In today’s data-driven world, organizations face the challenge of effectively ingesting and processing data at an unprecedented scale. With the amount and variety of business-critical data constantly being generated, the architectural possibilities are nearly infinite – and that can be overwhelming. The good news? This also means there is always potential to optimize your data architecture further – for throughput, latency, cost, and operational efficiency.
Many data professionals associate terms like “data streaming” and “streaming architecture” with hyper-low-latency data pipelines that seem complex, costly, and impractical for most workloads. However, teams that employ a streaming data architecture on the Databricks Lakehouse Platform almost always benefit from improved throughput, less operational overhead, and drastically reduced costs. Some of these users operate at real-time, subsecond latency; while others run jobs as infrequently as once per day. Some construct their own Spark Structured Streaming pipelines; others use DLT pipelines, a declarative approach built on Spark Structured Streaming where all the infrastructure and operational overhead is automatically managed (many teams use a mix of both).

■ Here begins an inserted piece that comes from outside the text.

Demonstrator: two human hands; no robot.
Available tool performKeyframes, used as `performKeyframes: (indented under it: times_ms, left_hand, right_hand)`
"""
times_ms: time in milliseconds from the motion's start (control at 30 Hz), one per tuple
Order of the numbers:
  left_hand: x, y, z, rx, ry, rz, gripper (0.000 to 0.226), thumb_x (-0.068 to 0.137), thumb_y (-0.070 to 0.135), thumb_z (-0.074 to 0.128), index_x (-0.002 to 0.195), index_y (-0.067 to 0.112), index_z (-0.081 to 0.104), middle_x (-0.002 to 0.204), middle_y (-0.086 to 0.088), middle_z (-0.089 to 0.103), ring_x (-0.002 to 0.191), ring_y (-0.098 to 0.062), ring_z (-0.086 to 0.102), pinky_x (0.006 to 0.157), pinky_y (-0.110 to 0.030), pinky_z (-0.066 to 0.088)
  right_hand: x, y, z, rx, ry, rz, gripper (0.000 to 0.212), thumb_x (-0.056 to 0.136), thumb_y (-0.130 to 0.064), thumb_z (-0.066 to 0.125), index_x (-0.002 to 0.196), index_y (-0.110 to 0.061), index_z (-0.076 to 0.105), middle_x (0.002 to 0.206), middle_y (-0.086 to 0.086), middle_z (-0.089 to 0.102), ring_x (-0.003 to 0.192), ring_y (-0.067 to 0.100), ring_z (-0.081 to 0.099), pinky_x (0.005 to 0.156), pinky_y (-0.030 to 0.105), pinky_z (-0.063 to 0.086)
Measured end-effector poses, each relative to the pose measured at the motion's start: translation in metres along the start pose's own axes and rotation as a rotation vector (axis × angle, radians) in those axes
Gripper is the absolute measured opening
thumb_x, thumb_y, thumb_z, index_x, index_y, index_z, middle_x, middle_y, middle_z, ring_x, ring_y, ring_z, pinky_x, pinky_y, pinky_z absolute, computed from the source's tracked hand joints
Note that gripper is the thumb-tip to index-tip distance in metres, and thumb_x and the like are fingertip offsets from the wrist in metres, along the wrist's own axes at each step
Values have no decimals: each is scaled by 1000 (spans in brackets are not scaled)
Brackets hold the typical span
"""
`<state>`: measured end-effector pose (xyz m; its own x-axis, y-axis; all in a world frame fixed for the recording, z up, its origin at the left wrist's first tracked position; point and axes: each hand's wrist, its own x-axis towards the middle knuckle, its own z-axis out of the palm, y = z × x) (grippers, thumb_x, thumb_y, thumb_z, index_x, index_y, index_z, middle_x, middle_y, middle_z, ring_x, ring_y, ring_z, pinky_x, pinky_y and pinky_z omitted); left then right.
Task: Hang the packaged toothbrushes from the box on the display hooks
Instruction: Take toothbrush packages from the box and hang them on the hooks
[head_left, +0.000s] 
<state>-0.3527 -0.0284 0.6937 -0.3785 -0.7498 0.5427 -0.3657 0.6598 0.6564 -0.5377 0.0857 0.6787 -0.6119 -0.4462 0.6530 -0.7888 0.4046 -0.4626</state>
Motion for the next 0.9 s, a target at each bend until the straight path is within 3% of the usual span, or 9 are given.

No matter what your team’s requirements and SLAs are, we’re willing to bet a lakehouse streaming architecture for centralized data processing, data warehousing, and AI will deliver more value than other approaches. In this blog we’ll discuss common architectural challenges, how Spark Structured Streaming is specifically designed to address them, and why the Databricks Lakehouse Platform offers the best context for operationalizing a streaming architecture that saves time and money for data teams today.
Transitioning from Batch to Streaming
Traditionally, data processing was done in batches, where data was collected and processed at scheduled intervals. However, this approach is no longer adequate in the age of big data, where data volumes, velocity, and variety continue to grow exponentially. With 90% of the world’s data generated in the last two years alone, the traditional batch processing framework struggles to keep pace.
This is where data streaming comes into play. Streaming architectures enable data teams to process data incrementally as it arrives, eliminating the need to wait for a large batch of data to accumulate. When operating at terabyte and petabyte scales, allowing data to accumulate becomes impractical and costly. Streaming has offered a vision and a promise for years that today it is finally able to deliver on.
Rethinking Common Use Cases: Streaming Is the New Normal
The world is increasingly reliant on real-time data, and data freshness can be a significant competitive advantage. But, the fresher you want your data, the more expensive it typically becomes. We talk to a lot of customers who express a desire for their pipelines to be “as real-time as possible” – but when we dig into their specific use case, it turns out they would be plenty happy to reduce their pipeline runs from 6 hours to under 15 minutes. Other customers really do need latency that you can only measure in seconds or milliseconds.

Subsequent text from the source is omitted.